As you can see, it is a battle. But, praise be, I have discovered that I am not the only person who suffers from what I call "farmers market frenzy." The other day on Facebook, a friend and colleague (a food section editor and cookbook author) posted this update: "What is the name of the temporary insanity that takes hold while you're at the farmers market? The condition in which you're sure that you should buy everything you see and preserve it?"
Here's what her "insanity" yielded: cilantro pesto, pickled cherry tomatoes, refrigerator dill pickles (two versions), wild plum jam, regular plum jam (three varieties, with star anise), huckleberry jam, blueberry-citrus jam, and canned peaches in a lightly spiced syrup.
My Woman Up colleague
Ria emailed me that she also suffers from this peculiar ailment, only she calls it Farmers Market Ambition, and she refers to the mad sprint of canning, cooking, and baking that follows these excursions as "Beat the Vegetable Clock."
Thanks to them, I didn't feel quite so loony tunes last night while I stayed up till all hours making more ravioli (these filled with an arugula and nut pesto).
I thought back to a wire story I read years ago when I was a newspaper reporter. It described a rare syndrome that strikes certain sensitive types who, upon their arrival in the city of
Florence, are completely overcome by the sheer beauty and genius of the art that surrounds them and literally go mad. The details of the article, which I read cursorily at my desk at work, escape me now. I have no idea how many souls suffer from this condition or indeed if anyone has been diagnosed with it within the last 400 years.

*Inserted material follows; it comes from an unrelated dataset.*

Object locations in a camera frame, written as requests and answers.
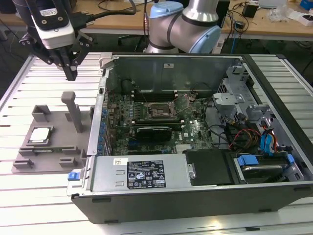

I have been to Florence a number of times and ever since reading that article I've always felt a little deficient, always wished I were a little more like those people, more poetic, more able to deeply feel the beauty of what
Brunelleschi and
Leonardo and
Michelangelo and
Raffaello wrought so many centuries ago.
But I know that I am firmly, without a doubt, earth-bound. And while I could certainly stare at David all day, there is only so much you can do with a marble statue. But that eggplant over there, that curvaceous one with the shiny, purple-streaked skin? Now that's my kind of crazy.